Task prompt - What is needed is a verbatim copy of the data, minus the pictures.

Given data -
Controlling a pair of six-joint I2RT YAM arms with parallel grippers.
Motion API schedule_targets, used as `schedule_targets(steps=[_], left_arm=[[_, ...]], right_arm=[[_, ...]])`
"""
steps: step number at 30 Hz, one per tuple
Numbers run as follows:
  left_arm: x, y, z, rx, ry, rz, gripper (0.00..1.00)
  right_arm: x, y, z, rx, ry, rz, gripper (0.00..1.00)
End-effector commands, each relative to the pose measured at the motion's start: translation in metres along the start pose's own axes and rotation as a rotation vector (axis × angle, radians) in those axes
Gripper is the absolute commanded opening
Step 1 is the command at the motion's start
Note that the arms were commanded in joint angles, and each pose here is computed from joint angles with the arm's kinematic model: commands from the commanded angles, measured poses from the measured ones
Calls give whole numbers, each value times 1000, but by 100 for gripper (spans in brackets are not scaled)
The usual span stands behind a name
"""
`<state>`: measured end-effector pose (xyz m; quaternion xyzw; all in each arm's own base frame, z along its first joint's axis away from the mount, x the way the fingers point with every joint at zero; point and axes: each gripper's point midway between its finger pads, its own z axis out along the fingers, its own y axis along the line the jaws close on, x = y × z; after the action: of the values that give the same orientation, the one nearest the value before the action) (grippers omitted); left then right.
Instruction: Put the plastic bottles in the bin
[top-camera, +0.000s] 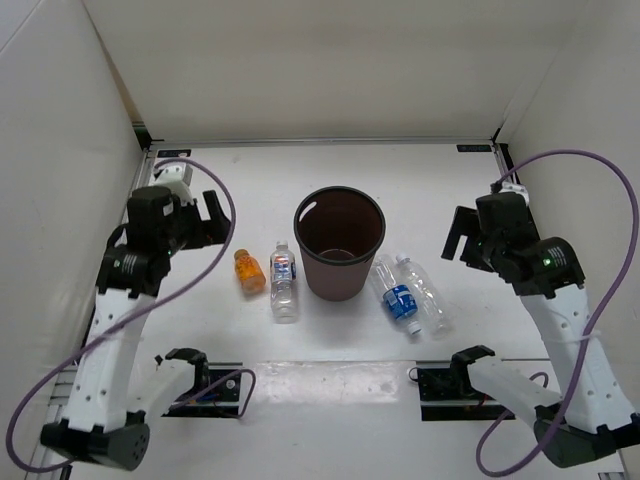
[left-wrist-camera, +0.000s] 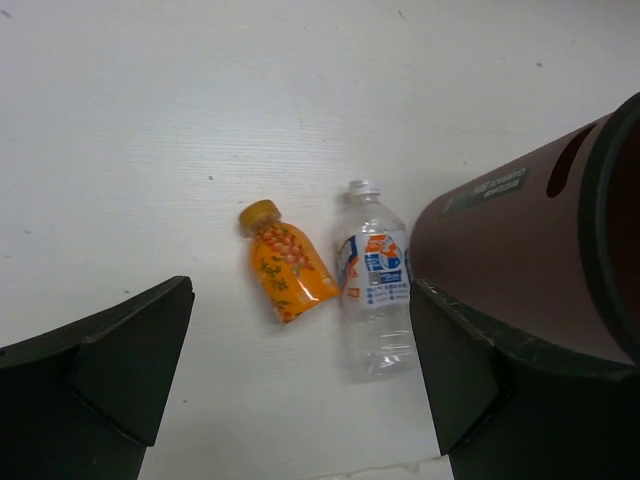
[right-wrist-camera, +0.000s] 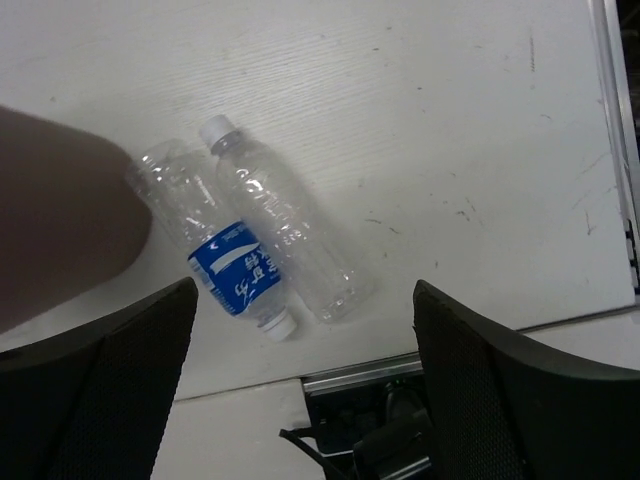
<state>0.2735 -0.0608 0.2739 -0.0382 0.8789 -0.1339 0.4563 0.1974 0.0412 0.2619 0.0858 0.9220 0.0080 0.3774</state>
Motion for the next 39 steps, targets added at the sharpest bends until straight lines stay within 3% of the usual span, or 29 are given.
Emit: schedule_targets(steps=[1,6,10,14,18,39], left_arm=[[2,20,-34,-174,-95,130,100],[17,23,-44,-225,-81,194,100],[26,18,-43,-192,-50,201,100],[24,15,-42,-173,-52,202,100],[24,13,-43,-165,-54,201,100],[25,8,-44,-134,-54,204,100]], right_arm=[[0,-21,6,97,24,95,90],[5,-12,18,13,79,92,90],[16,0,38,-11,186,58,90],[34,22,67,-83,371,70,90],[57,33,89,-236,541,245,90],[120,30,152,-97,738,367,90]])
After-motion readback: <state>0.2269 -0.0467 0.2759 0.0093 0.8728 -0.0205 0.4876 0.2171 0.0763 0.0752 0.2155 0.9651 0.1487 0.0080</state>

Your response -
Controlling a pair of six-joint I2RT YAM arms with parallel grippers.
Motion API schedule_targets, used as `schedule_targets(steps=[_], left_arm=[[_, ...]], right_arm=[[_, ...]])`
"""
steps: step number at 30 Hz, one per tuple
Numbers run as follows:
  left_arm: x, y, z, rx, ry, rz, gripper (0.00..1.00)
  right_arm: x, y, z, rx, ry, rz, gripper (0.00..1.00)
End-effector commands, each relative to the pose measured at the motion's start: translation in metres along the start pose's own axes and rotation as a rotation vector (axis × angle, radians) in those axes
Gripper is the absolute commanded opening
Step 1 is the command at the motion's start
Note that the arms were commanded in joint angles, and each pose here is computed from joint angles with the arm's kinematic model: commands from the commanded angles, measured poses from the measured ones
Calls give whole numbers, each value times 1000, but by 100 for gripper (spans in brackets are not scaled)
The usual span stands behind a name
"""
`<state>`: measured end-effector pose (xyz m; quaternion xyzw; all in each arm's own base frame, z along its first joint's axis away from the mount, x the way the fingers point with every joint at zero; point and axes: each gripper's point midway between its finger pads, its own z axis out along the fingers, its own y axis along the line the jaws close on, x = y × z; after the action: of the values that give the same orientation, the one nearest the value before the action) (grippers omitted); left then right.
Instruction: Put the plastic bottles in the bin
[top-camera, +0.000s] 
[left-wrist-camera, +0.000s] 
[right-wrist-camera, +0.000s] 
<state>0.2735 -0.0608 0.2739 -0.0382 0.8789 -0.1339 0.4563 0.1974 0.0412 0.2619 0.0858 0.9220 0.0080 0.3774</state>
Motion for the next 39 steps, targets added at the sharpest bends until straight lines stay within 3% of the usual span, or 29 are given.
Emit: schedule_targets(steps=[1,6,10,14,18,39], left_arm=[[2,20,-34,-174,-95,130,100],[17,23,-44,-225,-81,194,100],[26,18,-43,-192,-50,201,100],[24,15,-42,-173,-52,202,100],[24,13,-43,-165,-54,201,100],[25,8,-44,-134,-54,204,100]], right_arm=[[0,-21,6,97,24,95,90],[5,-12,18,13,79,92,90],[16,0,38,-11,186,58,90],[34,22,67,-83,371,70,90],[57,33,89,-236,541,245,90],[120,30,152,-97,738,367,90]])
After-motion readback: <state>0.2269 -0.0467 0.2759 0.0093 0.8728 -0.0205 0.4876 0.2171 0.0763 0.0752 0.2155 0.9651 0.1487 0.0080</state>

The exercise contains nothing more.